AIM OF THE EXERCISE:
The expected output is every line from the one containing "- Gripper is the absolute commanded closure" to the end of the data below, exactly, and no other line.

DATASET CONTENT:
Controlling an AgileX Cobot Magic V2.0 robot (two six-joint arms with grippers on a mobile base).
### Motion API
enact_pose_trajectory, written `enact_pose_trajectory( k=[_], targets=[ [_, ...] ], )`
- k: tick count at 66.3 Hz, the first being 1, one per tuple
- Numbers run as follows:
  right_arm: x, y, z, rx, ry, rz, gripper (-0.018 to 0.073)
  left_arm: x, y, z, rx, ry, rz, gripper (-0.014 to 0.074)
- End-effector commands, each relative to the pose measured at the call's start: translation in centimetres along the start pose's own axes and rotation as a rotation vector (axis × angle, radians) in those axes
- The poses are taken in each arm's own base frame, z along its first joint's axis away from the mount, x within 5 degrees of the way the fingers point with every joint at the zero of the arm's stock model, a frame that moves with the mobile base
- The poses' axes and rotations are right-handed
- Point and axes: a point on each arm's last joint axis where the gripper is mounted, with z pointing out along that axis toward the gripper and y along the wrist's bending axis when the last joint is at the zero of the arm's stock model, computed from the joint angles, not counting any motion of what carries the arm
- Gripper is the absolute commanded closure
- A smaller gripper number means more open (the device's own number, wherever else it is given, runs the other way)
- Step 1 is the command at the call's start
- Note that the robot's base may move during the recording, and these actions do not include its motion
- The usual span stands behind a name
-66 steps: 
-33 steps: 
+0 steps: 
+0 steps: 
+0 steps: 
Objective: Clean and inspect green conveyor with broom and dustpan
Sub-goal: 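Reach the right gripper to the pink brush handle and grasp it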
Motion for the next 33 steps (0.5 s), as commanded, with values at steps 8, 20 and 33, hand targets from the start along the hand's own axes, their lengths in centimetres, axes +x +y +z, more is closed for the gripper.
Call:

WRITTEN SOLUTION:
- Gripper is the absolute commanded closure
- A smaller gripper number means more open (the device's own number, wherever else it is given, runs the other way)
- Step 1 is the command at the call's start
- Note that the robot's base may move during the recording, and these actions do not include its motion
- The usual span stands behind a name
-66 steps: 
-33 steps: 
+0 steps: 
+0 steps: 
+0 steps: 
Objective: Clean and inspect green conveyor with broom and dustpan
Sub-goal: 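Reach the right gripper to the pink brush handle and grasp it
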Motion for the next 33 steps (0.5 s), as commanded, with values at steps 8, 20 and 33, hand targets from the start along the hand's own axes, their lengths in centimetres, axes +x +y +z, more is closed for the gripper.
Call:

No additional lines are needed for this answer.